NEW ZEALAND
Rescuers seek British hiker
Search operations were yesterday underway for a British backpacker who went missing on South Island after an intense flood. Stephanie Simpson, 32, has not been seen since she went for a hike last weekend at Mount Aspiring National Park. “Search teams remained out in the area overnight,” police said in a statement. Last week, flash floods and incessant torrential rains hit the area, leaving several hundred tourists stranded and forcing many residents to evacuate their homes.
INDONESIA
Officials pan US virus study
The government has criticised a US study questioning why the world’s fourth most-populous nation has not yet recorded a case of the new coronavirus, COVID-19, calling the findings an insult and insisting that it is on high alert. A study by Harvard University public health researchers this week found that Indonesia should have reported a coronavirus outbreak and could have undetected cases given its extensive air links to China. “They can be baffled, but it’s a fact” that there are no cases, Minister of Health Terawan Agus Putranto told reporters on Tuesday. “I am just telling you like it is. We’re not hiding anything.”
AFGHANISTAN
US-Taliban talks ‘progress’
President Ashraf Ghani on Tuesday said he was told by US Secretary of State Mike Pompeo that “notable progress” has been made in talks between the US and the Taliban on an agreement for a US troop withdrawal from the country. Ghani wrote on Twitter that Pompeo had informed him by telephone that the Taliban had made a proposal “with regards to bringing a significant and enduring reduction in violence.”
SOUTH AFRICA
Mandela release celebrated
President Cyril Ramaphosa on Tuesday marked the 30th anniversary of Nelson Mandela’s release from jail with an address from the spot where the anti-apartheid icon made his first speech as an awestruck Ramaphosa held the microphone for him. “The day Mandela was released was a day we all knew that apartheid was dead and finished. It was a moment where the world literally stood still,” Ramaphosa told a thousand people gathered in front of Cape Town city hall. “He stood here to speak and I held the microphone,” said Ramaphosa, speaking in front of a giant statue of Mandela. “Nothing could describe that brief second when that microphone crackled,” he said. “That was the moment everyone was waiting for — Nelson Mandela’s first words.”
UNITED KINGDOM
‘The Splash’ sells for £23m
Seminal pop art painting The Splash by David Hockey sold for £23.1 million (US$30 million) at a London auction on Tuesday, the third-highest price paid for a work by the British artist. The Splash, which was painted in 1966, depicts the moment just after a diver has broken the surface of a swimming pool, capturing the fantasy Californian lifestyle. The price, bid by an unknown buyer, is nearly eight times that achieved when the work last sold at auction for £2.9 million in 2006.
UNITED STATES
Virus evacuees released
Nearly 200 people evacuated from Wuhan, China, over the COVID-19 outbreak were on Tuesday released from quarantine in California with officials urging people not to shun them, or workers who helped them, after both groups faced discrimination. The 195 evacuees, mostly Department of State employees, were flown to March Air Reserve Base in Riverside County, where they were quarantined for 14 days — the outer limit of the virus’ possible incubation period. None tested positive for the virus, but their arrival stoked unfounded fears in the local community that they or base personnel would spread the disease, Riverside County public health officer Cameron Kaiser told a news conference. “They don’t need additional tests, they don’t need to be shunned, they don’t have novel coronavirus,” Kaiser told reporters after his department published a photograph of the former patients throwing away their masks in a quarantine graduation ceremony.
UNITED STATES
Weinstein defence rests
The defense on Tuesday rested its case in Harvey Weinstein’s rape trial without the disgraced Hollywood mogul taking the witness stand, setting the stage for closing arguments in a landmark #MeToo trial punctuated by graphic testimony from six accusers.

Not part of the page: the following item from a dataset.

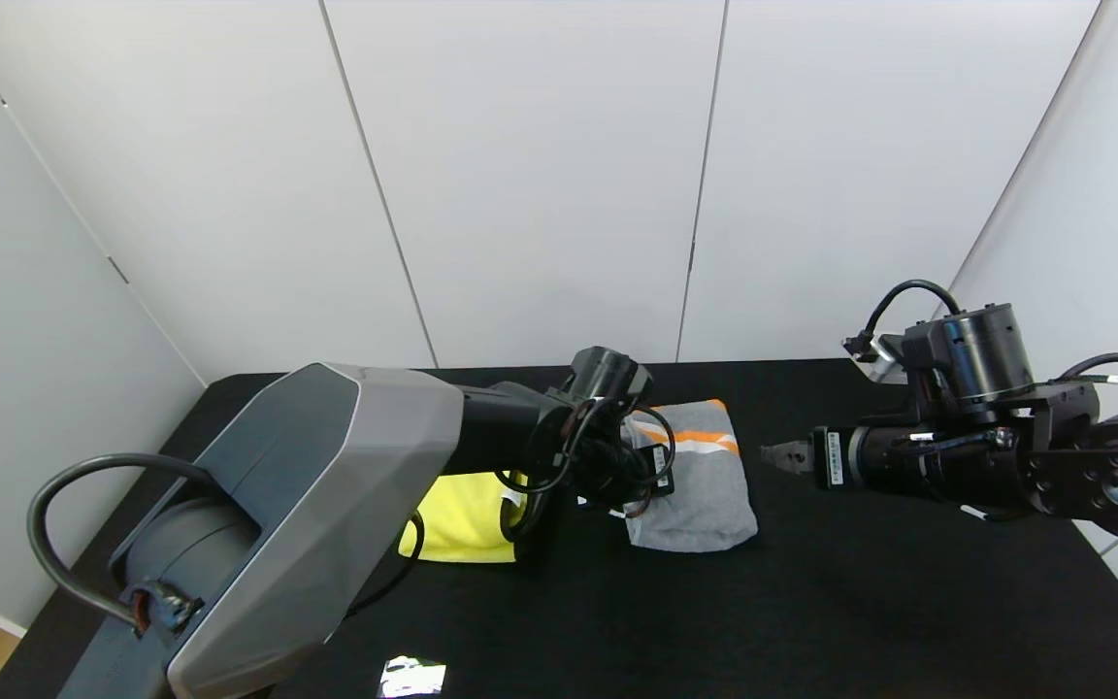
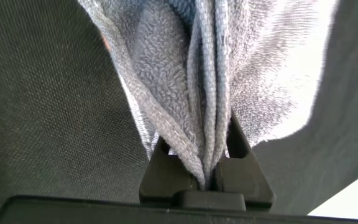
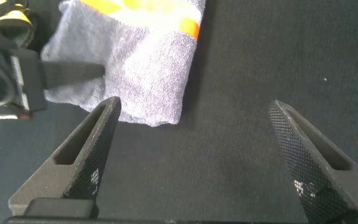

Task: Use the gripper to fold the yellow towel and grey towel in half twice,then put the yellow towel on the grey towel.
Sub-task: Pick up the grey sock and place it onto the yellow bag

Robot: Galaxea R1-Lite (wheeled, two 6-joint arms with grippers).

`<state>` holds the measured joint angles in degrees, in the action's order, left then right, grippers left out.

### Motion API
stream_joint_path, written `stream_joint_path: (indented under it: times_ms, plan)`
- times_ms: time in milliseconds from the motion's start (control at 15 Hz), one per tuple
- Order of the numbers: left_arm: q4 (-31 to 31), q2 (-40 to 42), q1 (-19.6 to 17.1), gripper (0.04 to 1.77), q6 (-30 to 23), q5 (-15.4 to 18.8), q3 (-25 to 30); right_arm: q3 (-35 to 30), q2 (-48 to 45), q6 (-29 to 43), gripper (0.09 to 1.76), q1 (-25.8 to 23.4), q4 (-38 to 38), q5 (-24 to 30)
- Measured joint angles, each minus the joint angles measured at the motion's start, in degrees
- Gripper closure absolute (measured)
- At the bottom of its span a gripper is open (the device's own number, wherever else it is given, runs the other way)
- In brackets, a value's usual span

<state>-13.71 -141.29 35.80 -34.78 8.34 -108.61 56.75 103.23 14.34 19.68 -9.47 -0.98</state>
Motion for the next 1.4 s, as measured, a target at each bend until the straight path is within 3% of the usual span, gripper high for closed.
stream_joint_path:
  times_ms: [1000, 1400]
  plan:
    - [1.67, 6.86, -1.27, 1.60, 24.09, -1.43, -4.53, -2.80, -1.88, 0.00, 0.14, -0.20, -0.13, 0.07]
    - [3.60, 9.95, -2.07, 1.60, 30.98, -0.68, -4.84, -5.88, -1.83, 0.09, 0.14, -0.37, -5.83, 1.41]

As expected, Weinstein chose not to testify, avoiding the risk of having prosecutors grill him on cross-examination about the allegations. He confirmed the decision after returning to the courtroom from meeting with his lawyers behind closed doors for about a half-hour as speculation swirled that he was pushing to testify. Asked as he left court if he was thinking of testifying, Weinstein said: “I wanted to.” Defense lawyer Arthur Aidala said that Weinstein “was ready, willing, able and actually quite anxious to testify and clear his name,” but did not do so because his lawyers felt prosecutors “failed miserably” to prove their case beyond a reasonable doubt. Jurors are expected to hear the defense’s closing argument today, followed by the prosecution’s closing tomorrow.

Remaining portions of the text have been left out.